Dan Kami tidak mengutus engkau (Muhammad) melainkan untuk (menjadi) rahmat bagi seluruh alam. (al-Anbiya/21:107).

مَّا كَانَ مُحَمَّدٌ أَبَآ أَحَدٖ مِّن رِّجَالِكُمۡ وَلَٰكِن رَّسُولَ ٱللَّهِ وَخَاتَمَ ٱلنَّبِيِّۧنَۗ وَكَانَ ٱللَّهُ بِكُلِّ شَيۡءٍ عَلِيمٗا

“Muhammad itu sekali-kali bukanlah bapak dari seorang laki-laki di antara kamu, tetapi dia adalah Rasulullah dan penutup nabi-nabi. Dan adalah Allah Maha Mengetahui segala sesuatu.” (QS. Al-Ahzab (33) : 40 ).

Sobat. Tatkala Rasulullah menikahi Zainab, banyak orang munafik yang mencela pernikahan itu karena dipandang sebagai menikahi bekas istri anak sendiri. Maka Allah menurunkan ayat ini yang menyatakan bahwa Nabi Muhammad saw tidak usah khawatir tentang cemoohan orang-orang yang mengatakan bahwa beliau menikahi bekas istri anaknya, karena Zaid itu bukan anak kandung beliau, tetapi hanya anak angkat. Muhammad saw sekali-kali bukan bapak dari seorang laki-laki di antara umatnya, tetapi ia adalah utusan Allah dan nabi-Nya yang terakhir. Tidak ada nabi lagi setelah beliau. 

Nabi Muhammad saw itu adalah bapak dari kaum Muslimin dalam segi kehormatan dan kasih sayang sebagaimana setiap rasul pun adalah bapak dari seluruh umatnya. Muhammad itu bukan bapak dari seorang laki-laki dari umatnya dengan pengertian "bapak" dalam segi keturunan yang menyebabkan haramnya mushaharah (perbesanan), tetapi beliau adalah bapak dari segenap kaum mukminin dalam segi agama.
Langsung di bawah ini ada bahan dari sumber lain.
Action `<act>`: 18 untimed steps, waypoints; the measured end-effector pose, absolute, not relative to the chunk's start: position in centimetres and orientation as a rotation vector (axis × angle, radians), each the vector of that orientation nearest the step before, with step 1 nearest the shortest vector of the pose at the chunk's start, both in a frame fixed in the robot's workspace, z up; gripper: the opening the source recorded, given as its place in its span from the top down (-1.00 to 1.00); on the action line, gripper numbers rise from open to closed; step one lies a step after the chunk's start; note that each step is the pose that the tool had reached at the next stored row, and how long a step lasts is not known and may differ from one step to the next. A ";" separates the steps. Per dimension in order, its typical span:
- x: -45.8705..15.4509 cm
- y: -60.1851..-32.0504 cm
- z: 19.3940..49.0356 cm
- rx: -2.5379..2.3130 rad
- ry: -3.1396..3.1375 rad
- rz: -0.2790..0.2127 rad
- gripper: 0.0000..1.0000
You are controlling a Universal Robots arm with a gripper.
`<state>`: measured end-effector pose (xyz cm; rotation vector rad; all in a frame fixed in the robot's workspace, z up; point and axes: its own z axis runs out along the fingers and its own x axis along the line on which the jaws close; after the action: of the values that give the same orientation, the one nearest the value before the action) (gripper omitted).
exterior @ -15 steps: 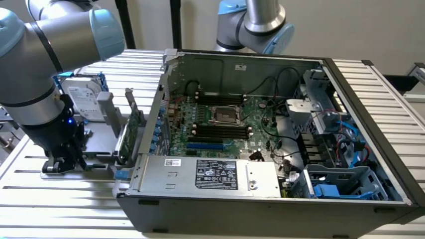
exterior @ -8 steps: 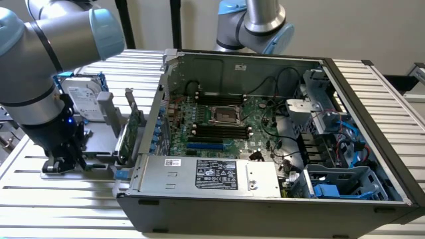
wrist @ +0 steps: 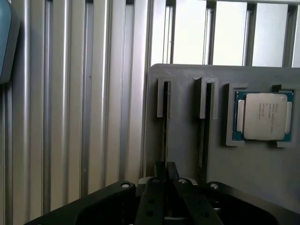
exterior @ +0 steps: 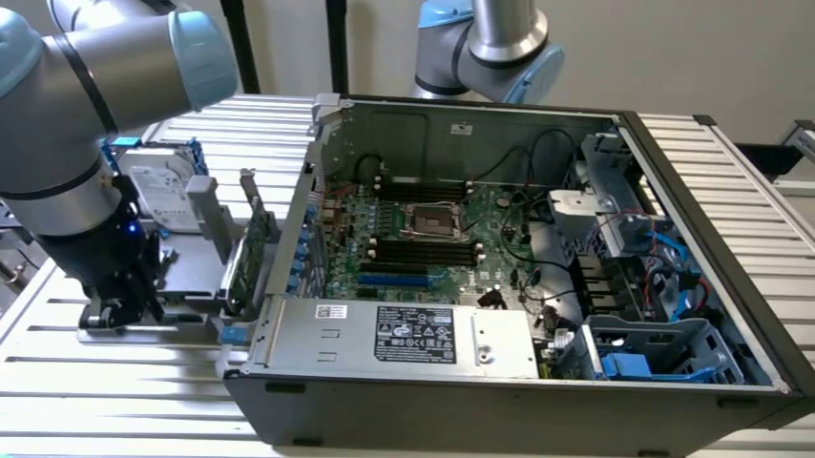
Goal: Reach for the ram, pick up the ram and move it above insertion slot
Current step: 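Pick up the ram and move it above insertion slot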
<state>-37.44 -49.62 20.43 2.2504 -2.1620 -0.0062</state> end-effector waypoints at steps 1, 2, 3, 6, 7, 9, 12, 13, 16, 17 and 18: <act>-37.4 -49.6 20.6 2.250 -2.162 -0.006 0.73; -37.4 -49.6 20.7 2.250 -2.162 -0.006 0.73; -37.4 -49.6 20.9 2.251 -2.162 -0.006 0.73; -37.4 -49.6 21.5 2.251 -2.162 -0.006 0.73; -37.4 -49.6 21.9 2.251 -2.162 -0.006 0.73; -37.4 -49.6 22.7 2.251 -2.161 -0.006 0.73; -37.4 -49.6 24.1 2.251 -2.161 -0.006 0.73; -37.4 -49.6 24.5 2.252 -2.161 -0.006 0.73; -37.4 -49.6 25.9 2.252 -2.160 -0.006 0.73; -37.3 -49.6 26.3 2.252 -2.160 -0.006 0.73; -37.3 -49.6 26.8 2.252 -2.161 -0.006 0.73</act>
<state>-37.28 -49.62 26.76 2.2519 -2.1605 -0.0062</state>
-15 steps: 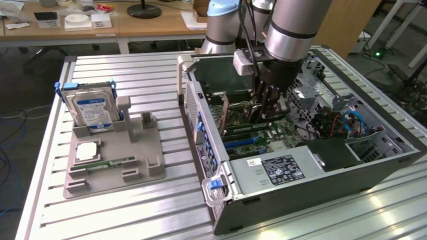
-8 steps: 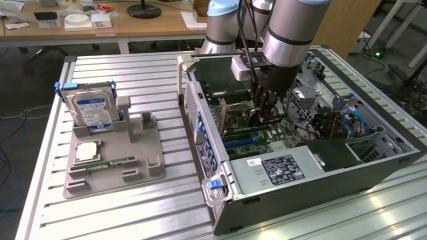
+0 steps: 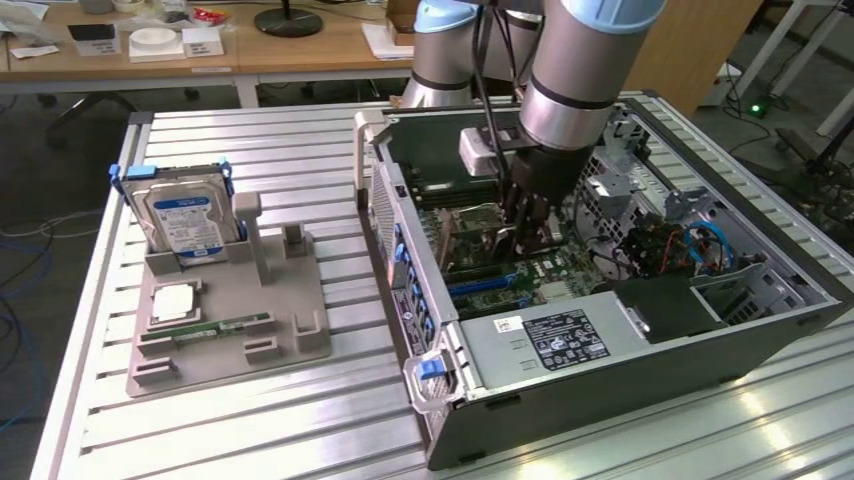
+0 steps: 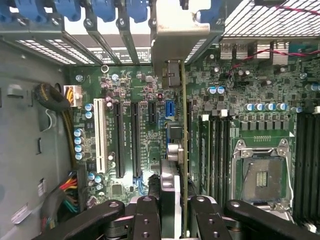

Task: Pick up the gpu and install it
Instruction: 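Insert the gpu into the slot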

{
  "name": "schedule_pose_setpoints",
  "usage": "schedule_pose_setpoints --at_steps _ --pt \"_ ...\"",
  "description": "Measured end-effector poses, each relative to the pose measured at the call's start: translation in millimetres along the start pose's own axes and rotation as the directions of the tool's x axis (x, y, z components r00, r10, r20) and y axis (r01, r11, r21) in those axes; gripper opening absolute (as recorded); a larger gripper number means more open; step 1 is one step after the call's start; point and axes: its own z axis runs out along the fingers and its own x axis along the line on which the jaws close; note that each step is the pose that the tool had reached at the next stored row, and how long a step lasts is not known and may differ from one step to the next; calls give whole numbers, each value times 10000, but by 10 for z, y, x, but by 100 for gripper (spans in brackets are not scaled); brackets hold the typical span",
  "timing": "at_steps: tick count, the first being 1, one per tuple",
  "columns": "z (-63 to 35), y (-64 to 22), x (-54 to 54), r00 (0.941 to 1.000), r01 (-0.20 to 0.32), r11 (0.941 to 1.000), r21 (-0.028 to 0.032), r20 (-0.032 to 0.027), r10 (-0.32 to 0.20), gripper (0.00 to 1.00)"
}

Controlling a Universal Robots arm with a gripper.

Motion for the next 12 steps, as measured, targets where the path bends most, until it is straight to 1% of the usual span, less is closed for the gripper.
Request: schedule_pose_setpoints --at_steps 10,12 --pt "181 26 6 10000 -1 10000 0 1 1 28" --pt "189 27 7 10000 0 10000 0 0 0 28"
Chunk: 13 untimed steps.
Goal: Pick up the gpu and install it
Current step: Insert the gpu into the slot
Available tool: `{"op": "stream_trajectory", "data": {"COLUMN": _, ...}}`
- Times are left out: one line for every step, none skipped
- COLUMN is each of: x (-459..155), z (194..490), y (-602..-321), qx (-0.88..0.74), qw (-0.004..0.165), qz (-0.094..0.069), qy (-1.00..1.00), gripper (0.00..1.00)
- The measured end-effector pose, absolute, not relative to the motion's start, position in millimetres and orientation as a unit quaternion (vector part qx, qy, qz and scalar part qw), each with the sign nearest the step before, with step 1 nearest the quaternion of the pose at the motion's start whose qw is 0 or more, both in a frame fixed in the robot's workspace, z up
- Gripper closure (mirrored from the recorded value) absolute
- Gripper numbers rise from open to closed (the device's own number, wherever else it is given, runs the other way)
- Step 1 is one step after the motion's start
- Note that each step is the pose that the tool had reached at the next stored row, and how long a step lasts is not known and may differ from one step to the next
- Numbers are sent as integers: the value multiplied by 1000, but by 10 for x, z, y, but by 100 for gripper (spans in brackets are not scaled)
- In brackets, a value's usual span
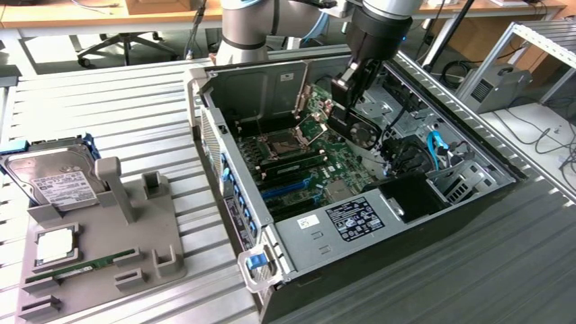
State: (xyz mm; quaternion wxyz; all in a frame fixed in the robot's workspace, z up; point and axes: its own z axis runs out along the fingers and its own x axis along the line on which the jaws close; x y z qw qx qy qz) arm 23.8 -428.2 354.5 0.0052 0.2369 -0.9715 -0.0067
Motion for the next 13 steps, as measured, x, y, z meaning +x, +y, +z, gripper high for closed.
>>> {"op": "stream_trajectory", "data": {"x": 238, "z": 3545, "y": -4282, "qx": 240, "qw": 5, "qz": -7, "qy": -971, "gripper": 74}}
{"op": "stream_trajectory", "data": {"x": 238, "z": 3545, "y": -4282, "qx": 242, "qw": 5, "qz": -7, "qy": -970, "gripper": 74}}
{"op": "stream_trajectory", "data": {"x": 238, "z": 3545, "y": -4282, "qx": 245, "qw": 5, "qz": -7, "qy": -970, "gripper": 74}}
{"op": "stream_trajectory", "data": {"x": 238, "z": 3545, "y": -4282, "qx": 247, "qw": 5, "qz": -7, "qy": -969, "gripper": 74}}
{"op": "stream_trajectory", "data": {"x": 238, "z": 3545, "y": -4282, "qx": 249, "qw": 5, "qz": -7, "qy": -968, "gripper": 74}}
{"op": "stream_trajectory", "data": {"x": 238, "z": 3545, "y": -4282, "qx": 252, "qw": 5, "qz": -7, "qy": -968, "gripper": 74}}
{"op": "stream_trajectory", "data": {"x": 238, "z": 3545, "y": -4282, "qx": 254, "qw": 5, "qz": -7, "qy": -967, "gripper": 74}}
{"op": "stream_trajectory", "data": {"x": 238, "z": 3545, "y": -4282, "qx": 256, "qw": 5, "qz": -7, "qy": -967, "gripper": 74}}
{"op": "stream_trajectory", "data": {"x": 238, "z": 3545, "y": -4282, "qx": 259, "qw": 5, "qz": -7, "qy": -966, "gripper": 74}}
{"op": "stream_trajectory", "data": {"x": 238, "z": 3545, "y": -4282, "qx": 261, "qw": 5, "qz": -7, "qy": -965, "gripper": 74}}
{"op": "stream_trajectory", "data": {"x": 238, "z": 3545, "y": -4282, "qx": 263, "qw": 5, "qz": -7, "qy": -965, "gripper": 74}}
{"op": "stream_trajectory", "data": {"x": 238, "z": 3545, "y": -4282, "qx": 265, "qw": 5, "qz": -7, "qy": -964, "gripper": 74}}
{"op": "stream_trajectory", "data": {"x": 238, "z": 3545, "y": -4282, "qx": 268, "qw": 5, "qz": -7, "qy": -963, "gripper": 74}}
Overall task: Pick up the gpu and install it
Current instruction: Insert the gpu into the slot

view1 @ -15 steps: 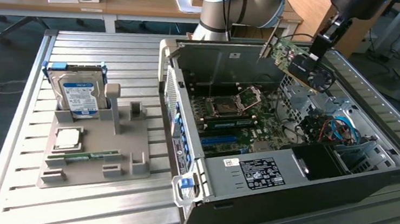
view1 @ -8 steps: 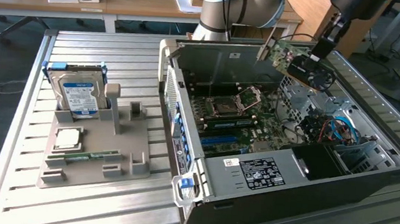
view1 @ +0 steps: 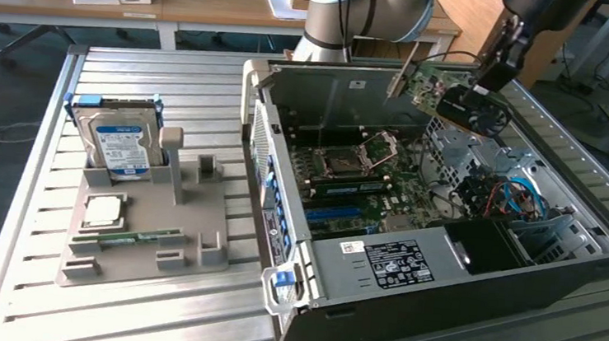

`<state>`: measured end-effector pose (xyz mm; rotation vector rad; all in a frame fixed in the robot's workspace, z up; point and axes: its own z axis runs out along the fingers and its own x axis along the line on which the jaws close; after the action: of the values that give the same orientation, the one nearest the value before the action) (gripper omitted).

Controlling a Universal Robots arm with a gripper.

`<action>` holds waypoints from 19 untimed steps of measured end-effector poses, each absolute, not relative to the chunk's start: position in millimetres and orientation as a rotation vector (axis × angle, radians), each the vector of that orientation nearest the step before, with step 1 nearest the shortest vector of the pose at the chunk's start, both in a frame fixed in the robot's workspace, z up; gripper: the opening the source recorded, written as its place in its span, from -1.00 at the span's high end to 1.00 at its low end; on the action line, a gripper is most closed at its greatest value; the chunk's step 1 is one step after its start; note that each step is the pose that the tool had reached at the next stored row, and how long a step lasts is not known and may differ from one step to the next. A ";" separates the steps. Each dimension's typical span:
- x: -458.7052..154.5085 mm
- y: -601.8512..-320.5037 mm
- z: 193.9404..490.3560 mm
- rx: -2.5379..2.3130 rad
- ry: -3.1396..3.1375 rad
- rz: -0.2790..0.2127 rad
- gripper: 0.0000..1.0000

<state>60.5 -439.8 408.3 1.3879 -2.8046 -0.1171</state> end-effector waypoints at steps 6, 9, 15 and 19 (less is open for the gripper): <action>60.5 -439.8 407.6 1.535 -2.722 -0.116 0.47; 60.5 -439.8 407.4 1.609 -2.677 -0.115 0.47; 60.5 -439.8 406.7 1.749 -2.583 -0.113 0.47; 60.5 -439.8 406.3 1.841 -2.515 -0.112 0.47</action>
<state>60.5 -439.8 406.3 1.8413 -2.5147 -0.1121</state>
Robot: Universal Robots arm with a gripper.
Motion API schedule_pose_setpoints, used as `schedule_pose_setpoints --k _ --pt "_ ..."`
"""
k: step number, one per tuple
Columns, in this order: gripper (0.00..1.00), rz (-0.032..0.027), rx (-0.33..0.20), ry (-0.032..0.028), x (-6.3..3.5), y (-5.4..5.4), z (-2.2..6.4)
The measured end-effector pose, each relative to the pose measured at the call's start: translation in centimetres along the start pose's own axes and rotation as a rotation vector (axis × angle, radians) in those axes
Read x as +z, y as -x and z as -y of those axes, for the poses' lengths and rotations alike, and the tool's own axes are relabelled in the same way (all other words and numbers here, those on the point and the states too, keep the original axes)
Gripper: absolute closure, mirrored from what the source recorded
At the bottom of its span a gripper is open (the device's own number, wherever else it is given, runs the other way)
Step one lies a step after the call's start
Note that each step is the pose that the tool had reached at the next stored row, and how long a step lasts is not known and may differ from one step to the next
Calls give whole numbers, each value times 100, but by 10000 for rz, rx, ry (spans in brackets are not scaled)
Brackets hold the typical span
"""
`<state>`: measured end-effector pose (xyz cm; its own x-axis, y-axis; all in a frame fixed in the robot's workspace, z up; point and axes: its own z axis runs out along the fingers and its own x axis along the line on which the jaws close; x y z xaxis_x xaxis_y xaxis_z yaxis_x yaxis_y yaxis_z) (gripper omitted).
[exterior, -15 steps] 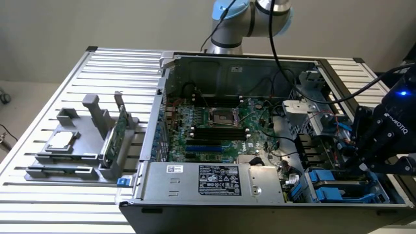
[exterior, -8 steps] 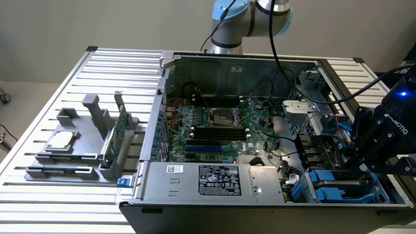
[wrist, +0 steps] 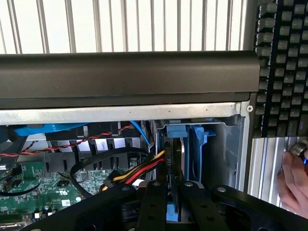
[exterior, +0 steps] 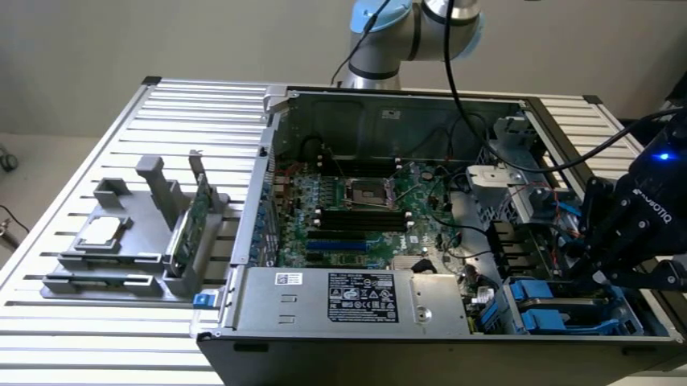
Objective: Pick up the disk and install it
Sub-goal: 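Insert the first disk wire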
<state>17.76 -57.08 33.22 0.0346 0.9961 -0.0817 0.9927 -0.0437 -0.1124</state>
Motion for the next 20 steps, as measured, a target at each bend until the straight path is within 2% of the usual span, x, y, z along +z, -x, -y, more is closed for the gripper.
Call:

Beliau mempunyai rasa kasih sayang kepada seluruh umatnya untuk memperoleh kebahagiaan hidup di dunia dan akhirat, seperti kasih sayang seorang ayah terhadap anak-anaknya. 

Anak laki-laki Nabi saw dari Khadijah ada tiga orang, yaitu Qasim, thayyib, dan thahir, semuanya meninggal dunia sebelum balig. Dari Mariyah al-Qibthiyah, Nabi memperoleh seorang anak laki-laki bernama Ibrahim yang juga meninggal ketika masih kecil. Di samping tiga anak laki-laki, Nabi saw juga mempunyai empat anak perempuan dari Khadijah, yaitu Zainab., Ruqayyah, Ummu Kaltsum, dan Fathimah. Tiga yang pertama meninggal sebelum Nabi wafat. 

Allah Maha Mengetahui segala sesuatu tentang siapa yang diangkat sebagai nabi-nabi yang terdahulu dan siapa yang diangkat sebagai nabi penutup. 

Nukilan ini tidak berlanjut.